_Task to carry out_: Count the lines below that contain the word "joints", and give only that number.

_Exercise material_:
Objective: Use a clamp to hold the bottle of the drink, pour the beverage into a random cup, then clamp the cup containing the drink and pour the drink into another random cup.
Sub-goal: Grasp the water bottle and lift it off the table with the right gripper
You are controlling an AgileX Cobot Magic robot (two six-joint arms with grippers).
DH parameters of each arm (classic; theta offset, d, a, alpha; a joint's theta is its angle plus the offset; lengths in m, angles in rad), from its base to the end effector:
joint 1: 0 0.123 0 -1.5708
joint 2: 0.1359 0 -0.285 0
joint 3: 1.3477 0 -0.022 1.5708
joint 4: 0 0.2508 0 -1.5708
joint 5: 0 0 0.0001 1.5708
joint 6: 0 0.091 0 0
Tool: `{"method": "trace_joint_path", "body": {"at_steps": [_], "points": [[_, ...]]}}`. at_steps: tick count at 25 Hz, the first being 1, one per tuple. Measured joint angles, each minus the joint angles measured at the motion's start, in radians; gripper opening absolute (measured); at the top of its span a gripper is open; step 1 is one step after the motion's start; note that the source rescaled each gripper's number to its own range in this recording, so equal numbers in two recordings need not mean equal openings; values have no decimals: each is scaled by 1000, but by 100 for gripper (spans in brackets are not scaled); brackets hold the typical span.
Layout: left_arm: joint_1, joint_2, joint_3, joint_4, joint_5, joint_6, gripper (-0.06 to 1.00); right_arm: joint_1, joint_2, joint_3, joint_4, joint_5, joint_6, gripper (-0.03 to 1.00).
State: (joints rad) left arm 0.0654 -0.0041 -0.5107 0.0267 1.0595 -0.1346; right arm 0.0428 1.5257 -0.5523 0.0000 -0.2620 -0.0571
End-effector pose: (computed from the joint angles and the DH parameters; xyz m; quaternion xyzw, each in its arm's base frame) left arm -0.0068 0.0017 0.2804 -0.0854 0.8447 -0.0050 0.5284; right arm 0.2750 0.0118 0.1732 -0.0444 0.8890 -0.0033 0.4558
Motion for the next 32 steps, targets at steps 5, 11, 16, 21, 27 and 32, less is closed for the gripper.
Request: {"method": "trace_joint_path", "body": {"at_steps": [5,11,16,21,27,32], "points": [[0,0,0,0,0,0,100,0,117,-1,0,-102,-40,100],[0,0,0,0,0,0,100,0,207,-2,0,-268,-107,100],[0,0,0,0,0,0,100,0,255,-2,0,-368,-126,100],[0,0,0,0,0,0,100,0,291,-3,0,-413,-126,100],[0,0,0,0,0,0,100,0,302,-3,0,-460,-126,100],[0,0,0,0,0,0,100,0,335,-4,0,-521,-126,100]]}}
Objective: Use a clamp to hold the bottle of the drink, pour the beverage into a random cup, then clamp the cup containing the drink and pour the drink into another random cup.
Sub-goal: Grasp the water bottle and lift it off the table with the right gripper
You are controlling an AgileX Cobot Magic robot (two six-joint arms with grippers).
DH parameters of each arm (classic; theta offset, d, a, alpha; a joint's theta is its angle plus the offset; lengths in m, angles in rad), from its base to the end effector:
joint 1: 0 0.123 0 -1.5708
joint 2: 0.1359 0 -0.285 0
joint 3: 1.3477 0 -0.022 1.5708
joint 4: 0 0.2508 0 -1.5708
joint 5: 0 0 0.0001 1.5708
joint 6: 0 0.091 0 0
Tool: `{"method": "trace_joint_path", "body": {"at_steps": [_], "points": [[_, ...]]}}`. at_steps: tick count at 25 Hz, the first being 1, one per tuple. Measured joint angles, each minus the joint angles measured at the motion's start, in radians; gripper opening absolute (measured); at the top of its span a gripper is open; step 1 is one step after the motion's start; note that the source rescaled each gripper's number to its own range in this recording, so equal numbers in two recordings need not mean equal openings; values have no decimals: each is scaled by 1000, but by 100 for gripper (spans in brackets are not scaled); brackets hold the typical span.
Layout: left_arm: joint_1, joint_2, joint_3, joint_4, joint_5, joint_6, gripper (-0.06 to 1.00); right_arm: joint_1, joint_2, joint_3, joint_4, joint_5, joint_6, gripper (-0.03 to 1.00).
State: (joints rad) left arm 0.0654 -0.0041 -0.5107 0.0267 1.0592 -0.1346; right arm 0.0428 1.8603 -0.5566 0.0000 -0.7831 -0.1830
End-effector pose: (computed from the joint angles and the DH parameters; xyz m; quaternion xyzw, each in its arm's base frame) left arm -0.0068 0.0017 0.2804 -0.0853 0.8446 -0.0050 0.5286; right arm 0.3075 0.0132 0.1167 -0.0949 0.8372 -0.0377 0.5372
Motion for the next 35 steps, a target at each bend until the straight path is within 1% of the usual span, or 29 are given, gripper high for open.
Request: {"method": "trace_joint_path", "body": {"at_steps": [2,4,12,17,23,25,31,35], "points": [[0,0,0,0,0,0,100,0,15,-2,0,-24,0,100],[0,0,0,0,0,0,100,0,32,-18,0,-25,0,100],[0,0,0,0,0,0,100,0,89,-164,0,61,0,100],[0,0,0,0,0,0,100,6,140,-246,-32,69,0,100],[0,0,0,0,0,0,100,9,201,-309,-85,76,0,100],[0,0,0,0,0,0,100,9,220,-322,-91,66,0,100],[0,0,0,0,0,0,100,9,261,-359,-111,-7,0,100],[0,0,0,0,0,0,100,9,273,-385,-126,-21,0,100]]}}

_Response to this task_: 2